▶ [THE DATA]:
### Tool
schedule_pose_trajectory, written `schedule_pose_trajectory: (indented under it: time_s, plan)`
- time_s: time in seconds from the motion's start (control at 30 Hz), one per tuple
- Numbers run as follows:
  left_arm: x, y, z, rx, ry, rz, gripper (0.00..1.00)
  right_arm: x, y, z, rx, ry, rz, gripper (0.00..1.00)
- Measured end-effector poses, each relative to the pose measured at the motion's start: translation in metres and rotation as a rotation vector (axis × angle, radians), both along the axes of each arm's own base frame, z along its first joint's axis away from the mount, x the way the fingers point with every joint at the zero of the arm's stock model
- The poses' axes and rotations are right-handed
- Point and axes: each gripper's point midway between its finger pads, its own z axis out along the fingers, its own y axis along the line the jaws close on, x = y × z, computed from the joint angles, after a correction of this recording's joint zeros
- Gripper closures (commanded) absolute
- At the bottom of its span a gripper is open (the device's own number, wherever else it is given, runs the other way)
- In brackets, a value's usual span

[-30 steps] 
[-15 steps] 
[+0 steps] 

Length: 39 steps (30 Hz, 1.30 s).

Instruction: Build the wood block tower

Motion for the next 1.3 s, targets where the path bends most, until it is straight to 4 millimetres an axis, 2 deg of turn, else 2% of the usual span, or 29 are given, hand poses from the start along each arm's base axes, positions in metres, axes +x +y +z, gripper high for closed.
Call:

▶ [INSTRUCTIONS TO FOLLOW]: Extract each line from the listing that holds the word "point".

▶ [EXERCISE SOLUTION]:
- Measured end-effector poses, each relative to the pose measured at the motion's start: translation in metres and rotation as a rotation vector (axis × angle, radians), both along the axes of each arm's own base frame, z along its first joint's axis away from the mount, x the way the fingers point with every joint at the zero of the arm's stock model
- Point and axes: each gripper's point midway between its finger pads, its own z axis out along the fingers, its own y axis along the line the jaws close on, x = y × z, computed from the joint angles, after a correction of this recording's joint zeros

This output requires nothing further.